The high-entropy alloy as a novel metal material shows huge catalytic potential. High entropy alloys have received much attention due to their multi-metallic sites consisting of five or more elements, heat resistance and corrosion resistance. At present, the synthesis method of the high-entropy alloy mainly comprises an electric arc melting method, a hot carbon impact method, an aerosol spray pyrolysis method, a melt spinning technology, a ball milling technology, a solvothermal method and the like. These methods require strict synthesis conditions, which limits the further popularization of high-entropy alloys. Therefore, it is also important to develop a new synthesis method of the high-entropy alloy. The rare alloy is widely researched as a catalyst with atomic site adsorption reactants, and the surface atomic arrangement and d-band center of the high-entropy alloy can be effectively adjusted, so that the catalytic activity and the product selectivity are improved to the maximum extent.
Disclosure of Invention
The invention aims to overcome the defects in the prior art and provides a preparation method of a carbon-based multi-metal-site ultra-rare high-entropy alloy catalyst.
The invention also aims to provide the carbon-based multi-metal site ultra-dilute high-entropy alloy catalyst prepared by the method.

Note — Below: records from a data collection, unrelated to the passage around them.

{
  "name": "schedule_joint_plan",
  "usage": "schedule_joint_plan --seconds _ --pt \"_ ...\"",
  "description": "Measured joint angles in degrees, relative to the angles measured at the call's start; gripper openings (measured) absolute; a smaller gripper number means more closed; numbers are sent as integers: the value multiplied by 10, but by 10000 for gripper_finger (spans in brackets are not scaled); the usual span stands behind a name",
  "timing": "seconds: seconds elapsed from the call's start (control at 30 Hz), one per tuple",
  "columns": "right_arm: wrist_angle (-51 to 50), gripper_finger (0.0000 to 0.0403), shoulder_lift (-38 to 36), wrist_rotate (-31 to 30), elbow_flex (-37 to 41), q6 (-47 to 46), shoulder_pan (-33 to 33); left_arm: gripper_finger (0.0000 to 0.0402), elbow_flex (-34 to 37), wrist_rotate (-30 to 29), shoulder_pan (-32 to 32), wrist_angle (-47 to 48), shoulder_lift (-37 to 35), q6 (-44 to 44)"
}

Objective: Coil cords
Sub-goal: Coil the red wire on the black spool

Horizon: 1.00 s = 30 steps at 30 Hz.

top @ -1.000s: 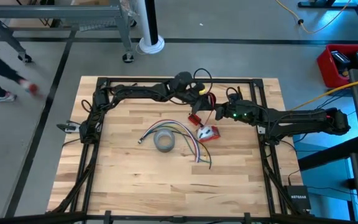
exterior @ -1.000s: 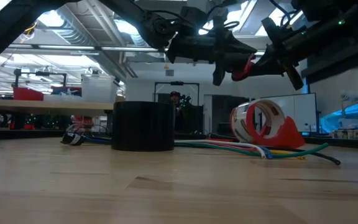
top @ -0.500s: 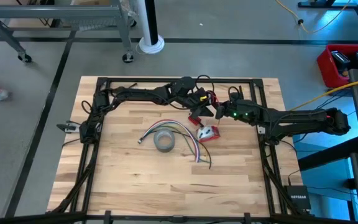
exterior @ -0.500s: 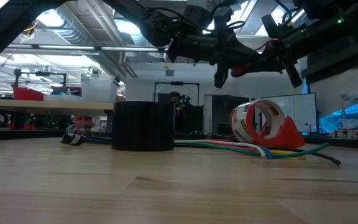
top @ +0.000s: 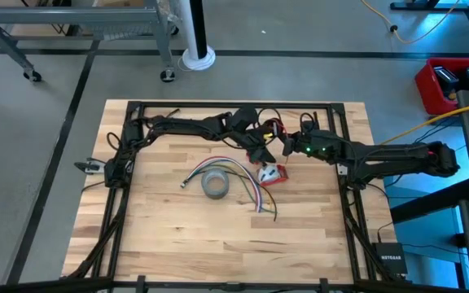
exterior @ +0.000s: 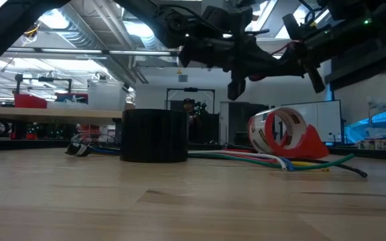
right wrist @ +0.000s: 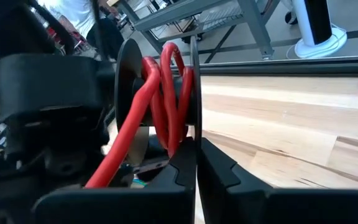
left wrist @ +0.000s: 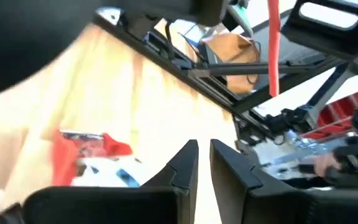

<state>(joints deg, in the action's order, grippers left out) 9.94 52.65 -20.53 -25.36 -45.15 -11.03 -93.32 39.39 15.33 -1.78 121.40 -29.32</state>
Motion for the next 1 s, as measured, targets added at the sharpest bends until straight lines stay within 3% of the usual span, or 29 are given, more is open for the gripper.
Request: schedule_joint_plan --seconds 0.1,0.33,0.87,1.0 --pt "-10 3 -9 0 0 5 0 25 0 9 10 16 -2 0" --pt "-50 3 -50 -31 0 6 0 2 0 3 9 13 -28 91" --pt "-70 3 -87 -45 0 9 0 9 0 -17 -66 19 -29 208" --pt "-70 3 -87 -45 0 9 0 35 0 -36 -68 20 -29 205"
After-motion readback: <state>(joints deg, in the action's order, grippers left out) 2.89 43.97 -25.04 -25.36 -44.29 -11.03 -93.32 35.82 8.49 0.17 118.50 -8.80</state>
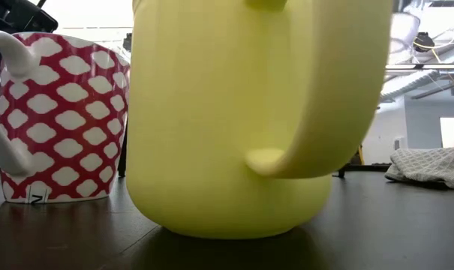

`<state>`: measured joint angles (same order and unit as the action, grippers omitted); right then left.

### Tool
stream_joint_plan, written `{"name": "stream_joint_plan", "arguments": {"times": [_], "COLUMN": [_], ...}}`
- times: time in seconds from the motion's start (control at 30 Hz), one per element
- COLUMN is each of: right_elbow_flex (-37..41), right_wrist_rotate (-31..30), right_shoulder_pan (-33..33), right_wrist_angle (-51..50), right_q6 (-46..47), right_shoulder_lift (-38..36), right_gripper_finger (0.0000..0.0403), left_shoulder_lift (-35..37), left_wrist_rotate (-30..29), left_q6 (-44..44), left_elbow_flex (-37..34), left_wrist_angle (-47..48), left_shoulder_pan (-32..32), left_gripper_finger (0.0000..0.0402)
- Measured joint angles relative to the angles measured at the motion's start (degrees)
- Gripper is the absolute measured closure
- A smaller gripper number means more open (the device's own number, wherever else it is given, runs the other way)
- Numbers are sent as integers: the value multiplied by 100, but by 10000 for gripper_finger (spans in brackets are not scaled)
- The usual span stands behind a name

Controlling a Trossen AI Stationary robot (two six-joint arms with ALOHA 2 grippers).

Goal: Stack small to large cups/mugs on shelf
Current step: Put the transparent mug on the shelf

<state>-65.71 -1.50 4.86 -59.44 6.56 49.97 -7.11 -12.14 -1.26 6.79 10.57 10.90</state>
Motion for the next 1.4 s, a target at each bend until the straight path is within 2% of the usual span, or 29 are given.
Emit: {"name": "stream_joint_plan", "arguments": {"times": [0.33,0.6,1.4], "right_elbow_flex": [670,694,694], "right_wrist_rotate": [4,15,22], "right_shoulder_pan": [0,0,0], "right_wrist_angle": [893,916,951], "right_q6": [-146,-343,-379], "right_shoulder_lift": [15,306,309], "right_gripper_finger": [403,403,403], "left_shoulder_lift": [1,1,2], "left_wrist_rotate": [6,6,6], "left_q6": [-106,-101,-105], "left_elbow_flex": [0,0,0], "left_wrist_angle": [-10,-11,-7], "left_shoulder_pan": [0,0,0], "left_gripper_finger": [398,398,398]}}
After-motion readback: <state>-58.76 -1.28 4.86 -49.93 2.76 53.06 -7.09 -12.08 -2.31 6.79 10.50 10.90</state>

The invention further aims to provide application of the carbon-based polymetallic site ultra-rare high-entropy alloy catalyst.
The purpose of the invention is realized by the following technical scheme:
a preparation method of a carbon-based multi-metal site ultra-rare high-entropy alloy catalyst comprises the following steps:
(1) adding 5 metal salts of nickel salt, cobalt salt, copper salt, zinc salt and iron salt into water, and uniformly stirring to obtain a mixed metal salt solution (metal precursor); adding citric acid into water, and stirring uniformly to obtain a citric acid solution (ligand solution); adding the mixed metal salt solution into the citric acid solution, continuously stirring and uniformly mixing, and drying to obtain a catalyst precursor;
(2) and heating the catalyst precursor to 600-900 ℃ in the protective gas atmosphere for calcination, continuing calcination in the reducing gas atmosphere, taking out and cooling to room temperature to obtain the carbon-based multi-metal-site ultra-rare high-entropy alloy catalyst.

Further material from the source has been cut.